## Goal of the exercise
Should a line in the entries below contain "folded", return that line.

Start of Block

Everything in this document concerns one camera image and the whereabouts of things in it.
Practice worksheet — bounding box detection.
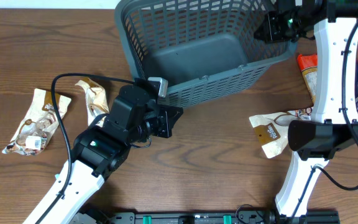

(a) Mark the crumpled beige snack bag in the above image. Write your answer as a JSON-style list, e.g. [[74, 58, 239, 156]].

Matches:
[[75, 78, 109, 126]]

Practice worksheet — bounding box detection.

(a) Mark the orange cracker tube pack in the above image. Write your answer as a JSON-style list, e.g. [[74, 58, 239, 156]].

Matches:
[[297, 54, 318, 103]]

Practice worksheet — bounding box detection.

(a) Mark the flat beige mushroom pouch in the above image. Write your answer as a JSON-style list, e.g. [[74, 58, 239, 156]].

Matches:
[[2, 88, 59, 156]]

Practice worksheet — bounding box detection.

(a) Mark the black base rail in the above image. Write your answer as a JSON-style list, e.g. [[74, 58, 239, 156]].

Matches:
[[70, 204, 340, 224]]

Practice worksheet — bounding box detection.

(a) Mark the beige mushroom pouch brown label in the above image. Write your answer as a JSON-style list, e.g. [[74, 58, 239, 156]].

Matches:
[[249, 107, 313, 159]]

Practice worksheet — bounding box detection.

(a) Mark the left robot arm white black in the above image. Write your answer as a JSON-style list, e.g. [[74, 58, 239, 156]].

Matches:
[[25, 85, 183, 223]]

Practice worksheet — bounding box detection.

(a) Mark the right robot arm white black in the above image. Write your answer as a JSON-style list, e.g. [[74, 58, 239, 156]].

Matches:
[[254, 0, 358, 223]]

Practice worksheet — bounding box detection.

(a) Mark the grey plastic lattice basket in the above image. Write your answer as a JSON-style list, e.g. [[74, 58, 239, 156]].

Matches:
[[114, 0, 296, 108]]

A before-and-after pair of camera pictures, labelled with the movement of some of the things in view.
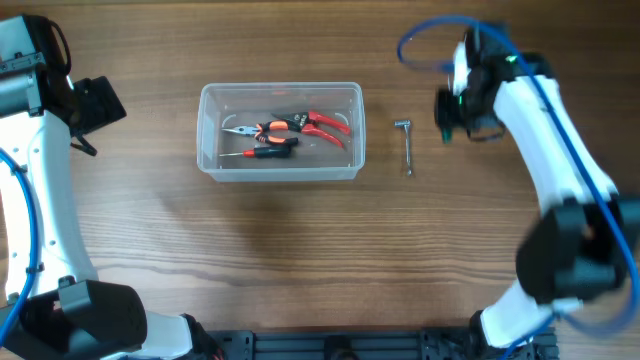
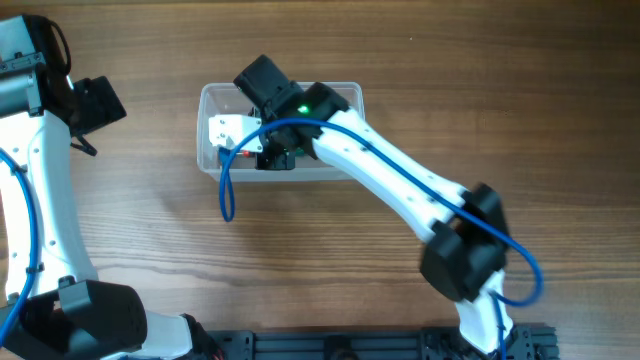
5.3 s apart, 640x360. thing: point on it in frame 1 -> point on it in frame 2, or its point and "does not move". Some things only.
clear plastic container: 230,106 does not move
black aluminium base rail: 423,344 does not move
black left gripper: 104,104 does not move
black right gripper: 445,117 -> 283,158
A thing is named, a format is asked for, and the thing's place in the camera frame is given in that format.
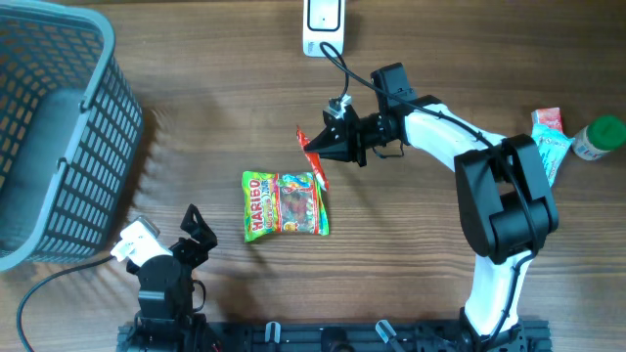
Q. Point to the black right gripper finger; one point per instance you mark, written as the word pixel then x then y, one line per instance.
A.
pixel 345 151
pixel 340 125

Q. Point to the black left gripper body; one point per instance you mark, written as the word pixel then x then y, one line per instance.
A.
pixel 190 254

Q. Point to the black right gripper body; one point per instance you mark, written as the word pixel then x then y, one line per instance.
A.
pixel 372 131

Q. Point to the small red white packet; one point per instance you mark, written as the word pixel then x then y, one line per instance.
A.
pixel 314 161

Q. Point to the green Haribo candy bag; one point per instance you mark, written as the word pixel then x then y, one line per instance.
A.
pixel 283 203

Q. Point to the small pink snack packet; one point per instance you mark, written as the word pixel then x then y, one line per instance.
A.
pixel 550 117

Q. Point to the white teal wipes pack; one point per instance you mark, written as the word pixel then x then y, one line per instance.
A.
pixel 553 146

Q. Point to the green lid jar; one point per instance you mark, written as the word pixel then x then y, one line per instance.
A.
pixel 604 135

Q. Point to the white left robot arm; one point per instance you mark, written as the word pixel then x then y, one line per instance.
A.
pixel 167 319

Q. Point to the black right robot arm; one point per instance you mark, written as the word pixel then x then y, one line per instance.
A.
pixel 506 205

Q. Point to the white barcode scanner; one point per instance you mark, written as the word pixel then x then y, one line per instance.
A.
pixel 322 21

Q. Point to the dark grey plastic basket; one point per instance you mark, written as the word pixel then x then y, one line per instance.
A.
pixel 70 126

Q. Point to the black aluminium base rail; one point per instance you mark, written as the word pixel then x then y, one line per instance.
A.
pixel 424 336

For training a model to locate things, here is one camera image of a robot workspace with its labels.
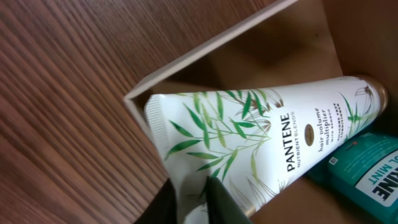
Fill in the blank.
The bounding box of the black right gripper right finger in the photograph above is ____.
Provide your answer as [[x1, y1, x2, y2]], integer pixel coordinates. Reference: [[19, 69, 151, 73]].
[[205, 176, 251, 224]]

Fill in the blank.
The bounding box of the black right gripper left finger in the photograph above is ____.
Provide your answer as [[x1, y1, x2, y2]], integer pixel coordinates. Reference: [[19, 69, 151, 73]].
[[134, 179, 178, 224]]

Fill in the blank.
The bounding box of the white Pantene conditioner tube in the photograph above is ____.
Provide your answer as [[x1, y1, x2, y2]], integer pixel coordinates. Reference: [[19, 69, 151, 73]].
[[144, 76, 388, 223]]

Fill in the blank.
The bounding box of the blue Listerine mouthwash bottle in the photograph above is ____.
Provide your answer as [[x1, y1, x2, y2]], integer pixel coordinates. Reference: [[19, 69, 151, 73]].
[[307, 127, 397, 223]]

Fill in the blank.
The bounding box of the white cardboard box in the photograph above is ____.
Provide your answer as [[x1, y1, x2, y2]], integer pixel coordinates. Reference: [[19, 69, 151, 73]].
[[124, 0, 397, 223]]

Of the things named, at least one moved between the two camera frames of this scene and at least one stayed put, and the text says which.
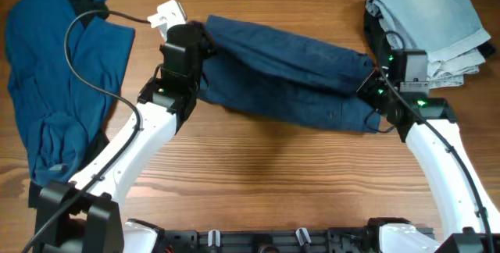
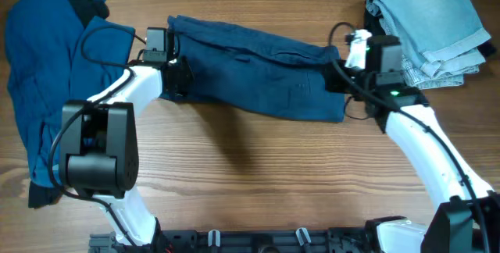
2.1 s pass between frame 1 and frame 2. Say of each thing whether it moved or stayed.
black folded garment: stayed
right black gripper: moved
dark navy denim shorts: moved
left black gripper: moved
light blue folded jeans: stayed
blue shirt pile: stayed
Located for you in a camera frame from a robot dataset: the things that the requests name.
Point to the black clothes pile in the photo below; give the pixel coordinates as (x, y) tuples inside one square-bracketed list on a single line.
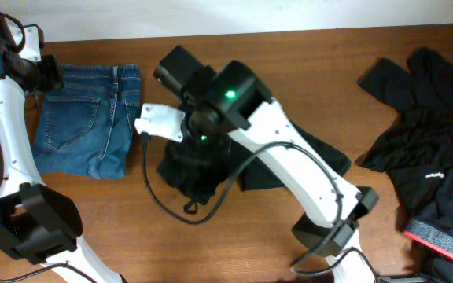
[(416, 152)]

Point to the black trousers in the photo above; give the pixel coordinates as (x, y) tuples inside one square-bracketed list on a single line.
[(199, 186)]

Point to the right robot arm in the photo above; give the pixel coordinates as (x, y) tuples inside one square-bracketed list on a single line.
[(219, 109)]

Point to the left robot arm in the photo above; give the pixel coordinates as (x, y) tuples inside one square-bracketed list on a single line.
[(37, 223)]

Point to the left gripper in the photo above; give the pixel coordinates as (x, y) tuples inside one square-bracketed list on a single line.
[(49, 71)]

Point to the blue denim jeans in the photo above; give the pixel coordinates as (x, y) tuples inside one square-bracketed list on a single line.
[(86, 127)]

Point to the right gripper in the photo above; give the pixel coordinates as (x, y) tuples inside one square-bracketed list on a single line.
[(185, 147)]

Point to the grey red-trimmed garment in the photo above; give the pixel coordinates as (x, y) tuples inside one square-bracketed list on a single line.
[(430, 237)]

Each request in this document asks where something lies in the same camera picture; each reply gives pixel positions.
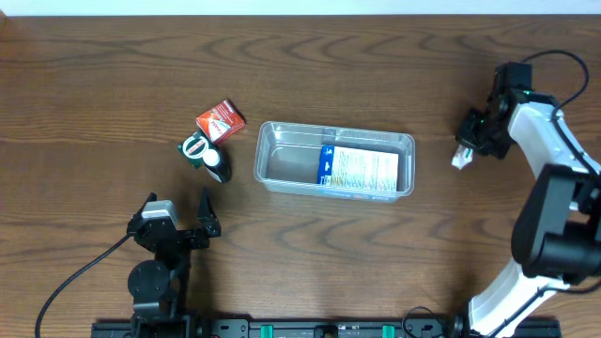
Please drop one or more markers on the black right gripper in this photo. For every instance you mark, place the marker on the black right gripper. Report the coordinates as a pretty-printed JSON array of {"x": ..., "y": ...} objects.
[{"x": 465, "y": 134}]

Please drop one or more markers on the green Zam-Buk box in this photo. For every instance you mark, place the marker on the green Zam-Buk box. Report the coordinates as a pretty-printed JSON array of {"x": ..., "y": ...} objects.
[{"x": 194, "y": 148}]

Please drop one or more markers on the white green medicine box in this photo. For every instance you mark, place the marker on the white green medicine box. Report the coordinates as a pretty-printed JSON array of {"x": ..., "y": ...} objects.
[{"x": 462, "y": 157}]

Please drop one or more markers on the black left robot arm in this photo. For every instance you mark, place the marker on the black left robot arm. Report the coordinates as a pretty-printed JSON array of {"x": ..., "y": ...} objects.
[{"x": 159, "y": 286}]

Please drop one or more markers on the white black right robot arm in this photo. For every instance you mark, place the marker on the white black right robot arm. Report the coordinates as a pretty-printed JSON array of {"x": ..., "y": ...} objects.
[{"x": 555, "y": 244}]

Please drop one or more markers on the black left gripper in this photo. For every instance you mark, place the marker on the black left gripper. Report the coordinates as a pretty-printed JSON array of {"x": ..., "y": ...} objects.
[{"x": 199, "y": 239}]

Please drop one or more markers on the clear plastic container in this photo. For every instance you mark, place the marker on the clear plastic container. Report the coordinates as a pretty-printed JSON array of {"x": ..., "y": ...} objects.
[{"x": 287, "y": 158}]

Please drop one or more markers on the black mounting rail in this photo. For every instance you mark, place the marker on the black mounting rail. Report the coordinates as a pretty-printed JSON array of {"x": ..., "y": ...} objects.
[{"x": 417, "y": 326}]

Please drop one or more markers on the red medicine box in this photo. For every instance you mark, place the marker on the red medicine box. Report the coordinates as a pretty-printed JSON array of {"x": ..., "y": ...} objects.
[{"x": 221, "y": 121}]

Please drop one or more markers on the dark syrup bottle white cap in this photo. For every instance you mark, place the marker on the dark syrup bottle white cap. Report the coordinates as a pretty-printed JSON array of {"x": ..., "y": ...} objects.
[{"x": 217, "y": 166}]

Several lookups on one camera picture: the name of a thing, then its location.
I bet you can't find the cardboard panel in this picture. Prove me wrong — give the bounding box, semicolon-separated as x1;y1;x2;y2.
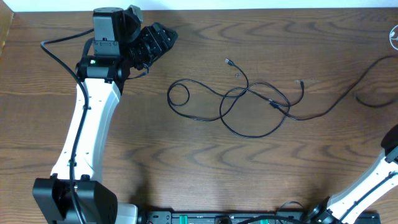
0;0;14;55

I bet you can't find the black usb cable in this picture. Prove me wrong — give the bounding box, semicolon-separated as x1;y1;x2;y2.
167;57;292;139

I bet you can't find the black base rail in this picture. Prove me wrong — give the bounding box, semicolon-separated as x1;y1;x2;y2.
136;210;382;224

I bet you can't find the white usb cable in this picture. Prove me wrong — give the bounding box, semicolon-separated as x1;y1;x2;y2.
388;24;398;51

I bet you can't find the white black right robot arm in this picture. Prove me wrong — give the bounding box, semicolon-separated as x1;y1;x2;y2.
304;126;397;223

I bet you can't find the thin black cable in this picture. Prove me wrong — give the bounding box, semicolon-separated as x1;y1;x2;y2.
267;55;398;122

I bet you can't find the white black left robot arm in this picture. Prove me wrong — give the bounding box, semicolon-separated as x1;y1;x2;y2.
32;6;178;223

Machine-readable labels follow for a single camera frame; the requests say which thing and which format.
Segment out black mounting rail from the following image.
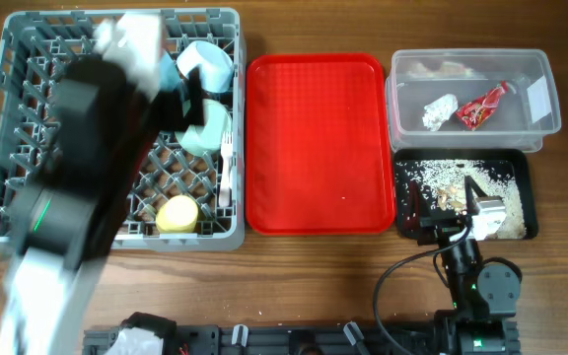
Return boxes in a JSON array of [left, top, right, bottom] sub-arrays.
[[82, 319, 521, 355]]

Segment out red plastic tray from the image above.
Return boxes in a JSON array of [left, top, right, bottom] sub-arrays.
[[246, 53, 396, 236]]

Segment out green bowl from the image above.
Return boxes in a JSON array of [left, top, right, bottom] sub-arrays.
[[175, 99, 232, 157]]

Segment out rice and food scraps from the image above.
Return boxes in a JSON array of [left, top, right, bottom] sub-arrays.
[[395, 160, 527, 240]]

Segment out light blue bowl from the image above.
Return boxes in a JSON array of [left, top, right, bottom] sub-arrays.
[[176, 40, 234, 94]]

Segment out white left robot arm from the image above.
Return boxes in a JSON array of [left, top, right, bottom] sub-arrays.
[[0, 12, 204, 354]]

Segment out white plastic fork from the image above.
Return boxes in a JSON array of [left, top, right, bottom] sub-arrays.
[[218, 131, 233, 207]]

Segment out black tray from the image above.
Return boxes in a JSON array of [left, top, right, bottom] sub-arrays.
[[393, 149, 538, 240]]

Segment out red snack wrapper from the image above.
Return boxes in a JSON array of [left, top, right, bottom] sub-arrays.
[[456, 81, 509, 131]]

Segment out clear plastic bin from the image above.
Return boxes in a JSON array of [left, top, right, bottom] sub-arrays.
[[386, 48, 562, 152]]

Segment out light blue plate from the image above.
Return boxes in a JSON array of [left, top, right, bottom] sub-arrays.
[[160, 51, 181, 92]]

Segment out white napkin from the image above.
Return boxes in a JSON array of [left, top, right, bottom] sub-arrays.
[[422, 94, 459, 131]]

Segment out yellow plastic cup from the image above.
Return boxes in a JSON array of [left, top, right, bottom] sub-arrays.
[[156, 195, 199, 233]]

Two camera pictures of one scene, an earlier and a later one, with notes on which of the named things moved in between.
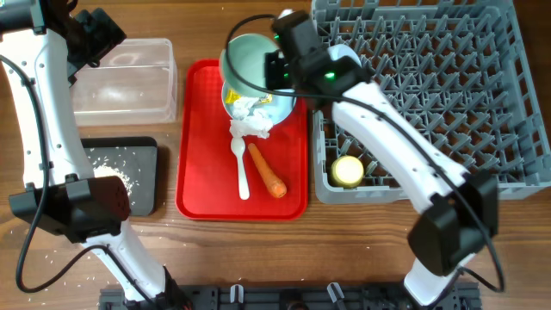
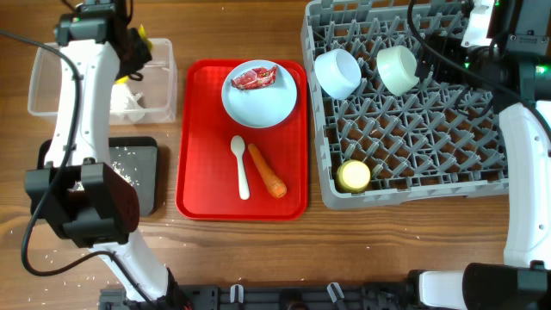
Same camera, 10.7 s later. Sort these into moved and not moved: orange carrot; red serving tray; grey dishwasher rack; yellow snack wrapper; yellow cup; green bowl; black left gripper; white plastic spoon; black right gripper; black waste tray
Moved: black left gripper; green bowl; black right gripper; yellow snack wrapper; yellow cup
Not moved: grey dishwasher rack; black waste tray; orange carrot; white plastic spoon; red serving tray

End of Block

## Finished exercise
black folded garment: stayed
light blue folded jeans: stayed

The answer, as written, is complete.